Task prompt
Retype the material below exactly, from its first line through the line with "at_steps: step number"; the pictures stay out.

Information provided
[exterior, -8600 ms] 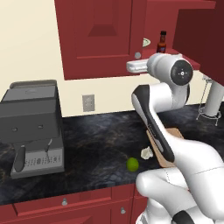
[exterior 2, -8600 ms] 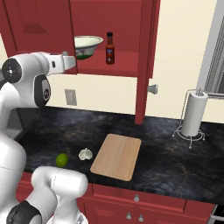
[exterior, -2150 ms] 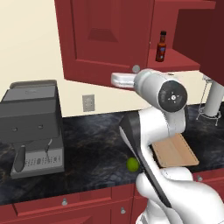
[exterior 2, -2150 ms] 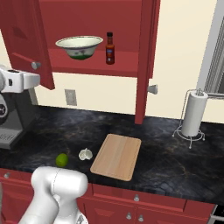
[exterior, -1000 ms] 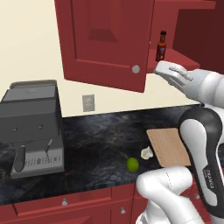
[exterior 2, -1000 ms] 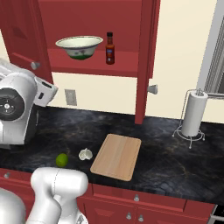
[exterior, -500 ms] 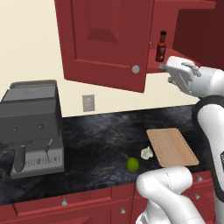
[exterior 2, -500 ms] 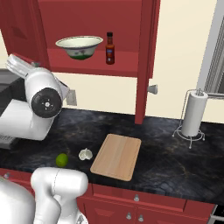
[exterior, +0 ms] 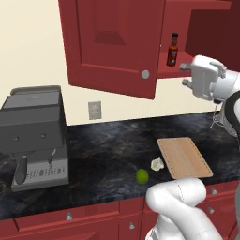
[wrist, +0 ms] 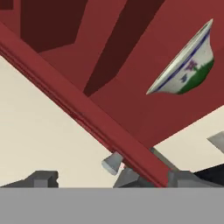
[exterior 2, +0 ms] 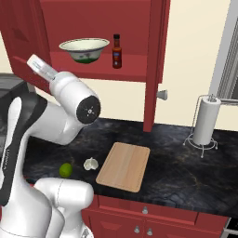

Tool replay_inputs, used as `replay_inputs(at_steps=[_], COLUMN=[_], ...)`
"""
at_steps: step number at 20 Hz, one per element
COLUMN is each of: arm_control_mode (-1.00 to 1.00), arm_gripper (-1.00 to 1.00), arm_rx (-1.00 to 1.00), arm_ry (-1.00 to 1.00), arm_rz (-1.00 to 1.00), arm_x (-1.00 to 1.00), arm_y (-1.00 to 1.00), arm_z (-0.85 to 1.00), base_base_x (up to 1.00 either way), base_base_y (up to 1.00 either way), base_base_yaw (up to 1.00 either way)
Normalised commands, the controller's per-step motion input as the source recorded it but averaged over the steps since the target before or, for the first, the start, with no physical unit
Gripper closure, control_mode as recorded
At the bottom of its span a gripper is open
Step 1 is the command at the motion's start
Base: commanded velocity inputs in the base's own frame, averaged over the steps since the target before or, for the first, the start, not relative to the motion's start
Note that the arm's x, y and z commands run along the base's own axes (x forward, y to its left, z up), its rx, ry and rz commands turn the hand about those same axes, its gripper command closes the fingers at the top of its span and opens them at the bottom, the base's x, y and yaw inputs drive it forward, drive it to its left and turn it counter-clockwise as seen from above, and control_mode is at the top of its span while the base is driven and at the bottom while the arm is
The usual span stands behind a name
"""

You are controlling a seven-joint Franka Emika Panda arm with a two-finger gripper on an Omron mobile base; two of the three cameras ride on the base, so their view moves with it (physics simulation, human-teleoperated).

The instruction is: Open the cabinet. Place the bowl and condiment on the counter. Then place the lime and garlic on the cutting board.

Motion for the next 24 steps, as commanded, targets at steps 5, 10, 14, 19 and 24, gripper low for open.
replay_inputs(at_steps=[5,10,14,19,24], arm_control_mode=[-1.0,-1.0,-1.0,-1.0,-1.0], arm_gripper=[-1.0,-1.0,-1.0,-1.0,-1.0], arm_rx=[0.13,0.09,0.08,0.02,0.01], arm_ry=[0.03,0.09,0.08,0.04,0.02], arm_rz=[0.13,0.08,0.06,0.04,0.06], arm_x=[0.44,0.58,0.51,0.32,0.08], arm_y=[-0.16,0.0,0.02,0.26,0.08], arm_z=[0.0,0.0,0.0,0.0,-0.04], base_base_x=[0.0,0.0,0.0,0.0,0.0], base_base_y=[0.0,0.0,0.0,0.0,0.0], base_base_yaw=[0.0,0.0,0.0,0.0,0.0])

Exercise answer
[exterior, -8600 ms] 
[exterior 2, -8600 ms] 
[exterior, -2150 ms] 
[exterior 2, -2150 ms] 
[exterior, -1000 ms] 
[exterior 2, -1000 ms] 
[exterior, -500 ms] 
[exterior 2, -500 ms] 
[exterior, +0 ms] 
[wrist, +0 ms] 
[exterior 2, +0 ms] 

Tool replay_inputs, used as `replay_inputs(at_steps=[_], COLUMN=[_], ...)`
"""
at_steps: step number at 20 Hz, one per element

That completes the answer to this exercise.